> _Exercise requirements_: Reproduce the data word for word, keeping every line complete.

> _Records provided_:
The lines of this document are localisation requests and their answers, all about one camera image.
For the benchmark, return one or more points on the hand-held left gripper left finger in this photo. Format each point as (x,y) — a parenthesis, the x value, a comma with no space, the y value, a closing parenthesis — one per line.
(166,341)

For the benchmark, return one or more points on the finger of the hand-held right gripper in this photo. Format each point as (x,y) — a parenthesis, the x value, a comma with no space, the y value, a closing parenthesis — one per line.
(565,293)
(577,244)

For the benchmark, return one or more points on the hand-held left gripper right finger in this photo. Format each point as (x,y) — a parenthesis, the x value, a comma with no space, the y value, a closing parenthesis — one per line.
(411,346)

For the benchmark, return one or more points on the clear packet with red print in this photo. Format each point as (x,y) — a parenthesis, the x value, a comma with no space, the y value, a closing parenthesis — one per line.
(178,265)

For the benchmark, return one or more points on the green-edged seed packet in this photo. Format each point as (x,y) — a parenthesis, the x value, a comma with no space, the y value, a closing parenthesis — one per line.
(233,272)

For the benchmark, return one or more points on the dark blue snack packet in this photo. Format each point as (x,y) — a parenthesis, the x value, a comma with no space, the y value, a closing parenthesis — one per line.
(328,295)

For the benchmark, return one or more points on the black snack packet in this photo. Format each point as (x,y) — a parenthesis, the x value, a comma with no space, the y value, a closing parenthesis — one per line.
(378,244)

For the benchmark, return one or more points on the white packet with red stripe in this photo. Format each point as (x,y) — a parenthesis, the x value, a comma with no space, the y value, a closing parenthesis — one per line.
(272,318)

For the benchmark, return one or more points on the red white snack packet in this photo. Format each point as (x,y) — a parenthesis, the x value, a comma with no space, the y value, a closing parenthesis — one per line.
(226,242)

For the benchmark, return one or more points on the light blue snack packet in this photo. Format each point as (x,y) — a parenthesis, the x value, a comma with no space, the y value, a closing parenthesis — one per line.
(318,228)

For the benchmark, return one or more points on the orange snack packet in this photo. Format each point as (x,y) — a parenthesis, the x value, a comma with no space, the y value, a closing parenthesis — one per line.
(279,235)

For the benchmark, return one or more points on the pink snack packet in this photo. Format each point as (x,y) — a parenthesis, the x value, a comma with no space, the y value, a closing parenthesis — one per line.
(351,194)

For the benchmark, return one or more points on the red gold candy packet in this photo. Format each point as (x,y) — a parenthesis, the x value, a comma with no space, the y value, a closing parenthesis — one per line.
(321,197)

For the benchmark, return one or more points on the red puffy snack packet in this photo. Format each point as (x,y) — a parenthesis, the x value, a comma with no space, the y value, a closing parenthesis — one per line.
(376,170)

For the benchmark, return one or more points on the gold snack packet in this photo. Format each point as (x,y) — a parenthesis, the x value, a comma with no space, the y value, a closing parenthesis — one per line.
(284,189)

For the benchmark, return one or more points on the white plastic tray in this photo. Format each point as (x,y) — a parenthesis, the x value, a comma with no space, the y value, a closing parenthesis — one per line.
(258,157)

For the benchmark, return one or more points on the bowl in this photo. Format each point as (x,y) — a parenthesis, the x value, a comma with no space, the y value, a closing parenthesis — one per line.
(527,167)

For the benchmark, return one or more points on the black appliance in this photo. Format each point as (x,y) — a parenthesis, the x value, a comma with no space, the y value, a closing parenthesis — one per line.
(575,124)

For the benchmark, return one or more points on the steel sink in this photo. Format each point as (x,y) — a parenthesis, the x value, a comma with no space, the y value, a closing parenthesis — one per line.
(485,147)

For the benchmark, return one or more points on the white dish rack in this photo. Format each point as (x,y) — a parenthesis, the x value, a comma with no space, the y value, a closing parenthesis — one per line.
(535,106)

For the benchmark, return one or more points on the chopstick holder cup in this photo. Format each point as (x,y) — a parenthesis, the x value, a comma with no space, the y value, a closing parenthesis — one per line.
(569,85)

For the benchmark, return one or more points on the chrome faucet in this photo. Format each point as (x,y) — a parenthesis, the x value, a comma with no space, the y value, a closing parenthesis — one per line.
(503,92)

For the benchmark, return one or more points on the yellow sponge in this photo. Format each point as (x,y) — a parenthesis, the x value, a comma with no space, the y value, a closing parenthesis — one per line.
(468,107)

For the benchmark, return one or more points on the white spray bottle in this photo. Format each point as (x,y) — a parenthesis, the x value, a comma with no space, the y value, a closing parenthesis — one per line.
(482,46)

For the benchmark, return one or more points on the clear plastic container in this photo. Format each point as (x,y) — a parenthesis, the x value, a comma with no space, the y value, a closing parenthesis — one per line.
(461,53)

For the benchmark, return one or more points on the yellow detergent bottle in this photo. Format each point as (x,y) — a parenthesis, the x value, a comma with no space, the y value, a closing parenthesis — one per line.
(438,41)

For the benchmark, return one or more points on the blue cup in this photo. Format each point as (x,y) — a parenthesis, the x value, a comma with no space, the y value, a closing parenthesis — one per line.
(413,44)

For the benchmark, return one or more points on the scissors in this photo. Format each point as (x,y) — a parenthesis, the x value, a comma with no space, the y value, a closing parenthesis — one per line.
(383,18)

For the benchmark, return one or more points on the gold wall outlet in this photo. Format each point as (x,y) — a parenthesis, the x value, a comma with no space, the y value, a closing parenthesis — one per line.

> _Output_:
The lines of this document are localisation requests and their answers, all about one camera image.
For the benchmark, return one or more points on the hand-held left gripper left finger in this photo. Format each point as (x,y) — a parenthesis, the x value, a comma with no space, the y value, a closing parenthesis — one per line.
(166,341)

For the benchmark, return one or more points on the finger of the hand-held right gripper in this photo. Format each point as (x,y) — a parenthesis, the x value, a comma with no space, the y value, a closing parenthesis — one per line.
(565,293)
(577,244)

For the benchmark, return one or more points on the hand-held left gripper right finger in this photo. Format each point as (x,y) — a parenthesis, the x value, a comma with no space, the y value, a closing parenthesis — one per line.
(411,346)

For the benchmark, return one or more points on the clear packet with red print in this photo. Format each point as (x,y) — a parenthesis, the x value, a comma with no space, the y value, a closing parenthesis — one per line.
(178,265)

For the benchmark, return one or more points on the green-edged seed packet in this photo. Format each point as (x,y) — a parenthesis, the x value, a comma with no space, the y value, a closing parenthesis — one per line.
(233,272)

For the benchmark, return one or more points on the dark blue snack packet in this photo. Format each point as (x,y) — a parenthesis, the x value, a comma with no space, the y value, a closing parenthesis — one per line.
(328,295)

For the benchmark, return one or more points on the black snack packet in this photo. Format each point as (x,y) — a parenthesis, the x value, a comma with no space, the y value, a closing parenthesis — one per line.
(378,244)

For the benchmark, return one or more points on the white packet with red stripe in this photo. Format each point as (x,y) — a parenthesis, the x value, a comma with no space, the y value, a closing parenthesis — one per line.
(272,318)

For the benchmark, return one or more points on the red white snack packet in this photo. Format each point as (x,y) — a parenthesis, the x value, a comma with no space, the y value, a closing parenthesis — one per line.
(226,242)

For the benchmark, return one or more points on the light blue snack packet in this photo. Format each point as (x,y) — a parenthesis, the x value, a comma with no space, the y value, a closing parenthesis — one per line.
(318,228)

For the benchmark, return one or more points on the orange snack packet in this photo. Format each point as (x,y) — a parenthesis, the x value, a comma with no space, the y value, a closing parenthesis — one per line.
(279,235)

For the benchmark, return one or more points on the pink snack packet in this photo. Format each point as (x,y) — a parenthesis, the x value, a comma with no space, the y value, a closing parenthesis — one per line.
(351,194)

For the benchmark, return one or more points on the red gold candy packet in this photo. Format each point as (x,y) — a parenthesis, the x value, a comma with no space, the y value, a closing parenthesis — one per line.
(321,197)

For the benchmark, return one or more points on the red puffy snack packet in this photo. Format each point as (x,y) — a parenthesis, the x value, a comma with no space, the y value, a closing parenthesis — one per line.
(376,170)

For the benchmark, return one or more points on the gold snack packet in this photo. Format each point as (x,y) — a parenthesis, the x value, a comma with no space, the y value, a closing parenthesis — one per line.
(284,189)

For the benchmark, return one or more points on the white plastic tray in this photo. Format each point as (x,y) — a parenthesis, the x value, a comma with no space, the y value, a closing parenthesis — one per line.
(258,157)

For the benchmark, return one or more points on the bowl in this photo. Format each point as (x,y) — a parenthesis, the x value, a comma with no space, the y value, a closing parenthesis — one per line.
(527,167)

For the benchmark, return one or more points on the black appliance in this photo. Format each point as (x,y) — a parenthesis, the x value, a comma with no space, the y value, a closing parenthesis — one per line.
(575,124)

For the benchmark, return one or more points on the steel sink in this photo. Format each point as (x,y) — a parenthesis, the x value, a comma with no space, the y value, a closing parenthesis — one per line.
(485,147)

For the benchmark, return one or more points on the white dish rack in this photo. Format each point as (x,y) — a parenthesis, the x value, a comma with no space, the y value, a closing parenthesis — one per line.
(535,106)

For the benchmark, return one or more points on the chopstick holder cup in this photo. Format each point as (x,y) — a parenthesis, the x value, a comma with no space, the y value, a closing parenthesis — one per line.
(569,85)

For the benchmark, return one or more points on the chrome faucet in this photo. Format each point as (x,y) — a parenthesis, the x value, a comma with no space, the y value, a closing parenthesis — one per line.
(503,92)

For the benchmark, return one or more points on the yellow sponge in this photo. Format each point as (x,y) — a parenthesis, the x value, a comma with no space, the y value, a closing parenthesis — one per line.
(468,107)

For the benchmark, return one or more points on the white spray bottle in this photo. Format each point as (x,y) — a parenthesis, the x value, a comma with no space, the y value, a closing parenthesis — one per line.
(482,46)

For the benchmark, return one or more points on the clear plastic container in this photo. Format each point as (x,y) — a parenthesis, the x value, a comma with no space, the y value, a closing parenthesis — one per line.
(461,53)

For the benchmark, return one or more points on the yellow detergent bottle in this photo. Format each point as (x,y) — a parenthesis, the x value, a comma with no space, the y value, a closing parenthesis — one per line.
(438,41)

For the benchmark, return one or more points on the blue cup in this photo. Format each point as (x,y) — a parenthesis, the x value, a comma with no space, the y value, a closing parenthesis — one per line.
(413,44)

For the benchmark, return one or more points on the scissors in this photo. Format each point as (x,y) — a parenthesis, the x value, a comma with no space, the y value, a closing parenthesis — one per line.
(383,18)

For the benchmark, return one or more points on the gold wall outlet in this photo. Format each point as (x,y) — a parenthesis, the x value, a comma with no space, the y value, a closing parenthesis — one per line.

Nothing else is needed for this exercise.